Wednesday, 29 October 2025


Production of documents

Waste and recycling management


David ETTERSHANK, Ryan BATCHELOR, David DAVIS, Rachel PAYNE, Michael GALEA

Please do not quote

Proof only

Waste and recycling management

 David ETTERSHANK (Western Metropolitan) (10:25): I move:

That this house:

(1)   notes the failure of the government to release documents relating to the granting of seven new waste-to-energy licences and the increase of permitted waste to be processed through waste-to-energy facilities to 2.35 million tonnes per annum;

(2)   in accordance with standing order 10.01, requires the Leader of the Government to table in the Council, within 30 days of the house agreeing to this resolution:

(a) a copy of each application to Recycling Victoria for cap licences; and

(b) a copy of Recycling Victoria’s final report or similar documents, outlining the calculations and rationale behind the allocations of each cap licence.

In the recent debate on our motion to hold an inquiry into the development and expansion of waste-to-energy infrastructure in Victoria we sought to counter the gaslighting and spin coming from the companies awarded the licences to operate these massive incinerators. Far from decreasing waste generation and increasing investment in recycling and resource recovery – or being key to Victoria’s transition to a more circular economy – these facilities are expensive and carbon intensive and lock us into continual production of waste.

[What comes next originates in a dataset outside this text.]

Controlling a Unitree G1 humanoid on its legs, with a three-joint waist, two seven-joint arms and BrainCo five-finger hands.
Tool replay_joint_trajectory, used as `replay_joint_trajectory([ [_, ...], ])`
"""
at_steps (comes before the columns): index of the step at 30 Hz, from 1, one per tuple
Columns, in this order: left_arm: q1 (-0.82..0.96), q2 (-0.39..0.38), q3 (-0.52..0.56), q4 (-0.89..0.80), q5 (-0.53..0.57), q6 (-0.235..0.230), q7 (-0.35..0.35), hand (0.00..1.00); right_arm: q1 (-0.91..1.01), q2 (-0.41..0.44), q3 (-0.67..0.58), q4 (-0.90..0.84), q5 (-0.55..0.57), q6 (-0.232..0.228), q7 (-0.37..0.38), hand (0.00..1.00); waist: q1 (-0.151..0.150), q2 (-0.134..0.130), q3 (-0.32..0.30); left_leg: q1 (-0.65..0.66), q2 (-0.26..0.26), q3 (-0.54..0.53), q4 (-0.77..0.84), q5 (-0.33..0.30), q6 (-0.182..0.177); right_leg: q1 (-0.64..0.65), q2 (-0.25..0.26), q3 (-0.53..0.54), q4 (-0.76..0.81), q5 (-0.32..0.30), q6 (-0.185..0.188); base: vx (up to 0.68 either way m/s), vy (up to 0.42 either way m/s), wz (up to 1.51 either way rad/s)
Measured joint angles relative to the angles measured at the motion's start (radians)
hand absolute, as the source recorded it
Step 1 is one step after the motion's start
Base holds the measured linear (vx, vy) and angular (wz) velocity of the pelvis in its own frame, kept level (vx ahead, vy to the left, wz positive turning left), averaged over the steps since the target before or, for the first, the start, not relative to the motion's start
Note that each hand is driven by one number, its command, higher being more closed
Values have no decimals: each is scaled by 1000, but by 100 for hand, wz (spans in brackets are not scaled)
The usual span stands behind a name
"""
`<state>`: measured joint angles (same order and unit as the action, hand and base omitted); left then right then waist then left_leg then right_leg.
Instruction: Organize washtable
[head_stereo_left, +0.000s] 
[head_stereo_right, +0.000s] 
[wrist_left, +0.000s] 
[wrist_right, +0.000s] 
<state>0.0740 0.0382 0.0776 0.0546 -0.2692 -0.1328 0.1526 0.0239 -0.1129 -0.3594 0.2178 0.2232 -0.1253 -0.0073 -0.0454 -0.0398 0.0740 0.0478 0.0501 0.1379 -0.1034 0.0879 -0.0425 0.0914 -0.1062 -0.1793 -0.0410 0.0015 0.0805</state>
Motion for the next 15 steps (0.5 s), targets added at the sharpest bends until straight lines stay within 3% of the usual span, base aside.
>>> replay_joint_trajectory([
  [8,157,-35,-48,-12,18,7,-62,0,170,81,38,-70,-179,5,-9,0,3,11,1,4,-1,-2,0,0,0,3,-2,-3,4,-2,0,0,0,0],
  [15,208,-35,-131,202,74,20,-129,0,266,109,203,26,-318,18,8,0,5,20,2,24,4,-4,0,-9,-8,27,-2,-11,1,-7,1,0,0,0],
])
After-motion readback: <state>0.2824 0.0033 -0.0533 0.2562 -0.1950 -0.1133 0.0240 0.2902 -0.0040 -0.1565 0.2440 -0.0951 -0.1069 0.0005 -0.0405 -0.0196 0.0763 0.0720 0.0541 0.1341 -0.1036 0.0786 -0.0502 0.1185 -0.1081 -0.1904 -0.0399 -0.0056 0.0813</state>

They do not support recycling or a circular economy. Incineration destroys material that could be recycled back into production. These facilities are environmental nightmares, releasing toxic chemicals that remain in the environment for hundreds of years and consuming unsustainable quantities of water. It is hardly surprising that a huge number of state and federal MPs are up in arms about these facilities, given the community concern over the affected areas is just so great.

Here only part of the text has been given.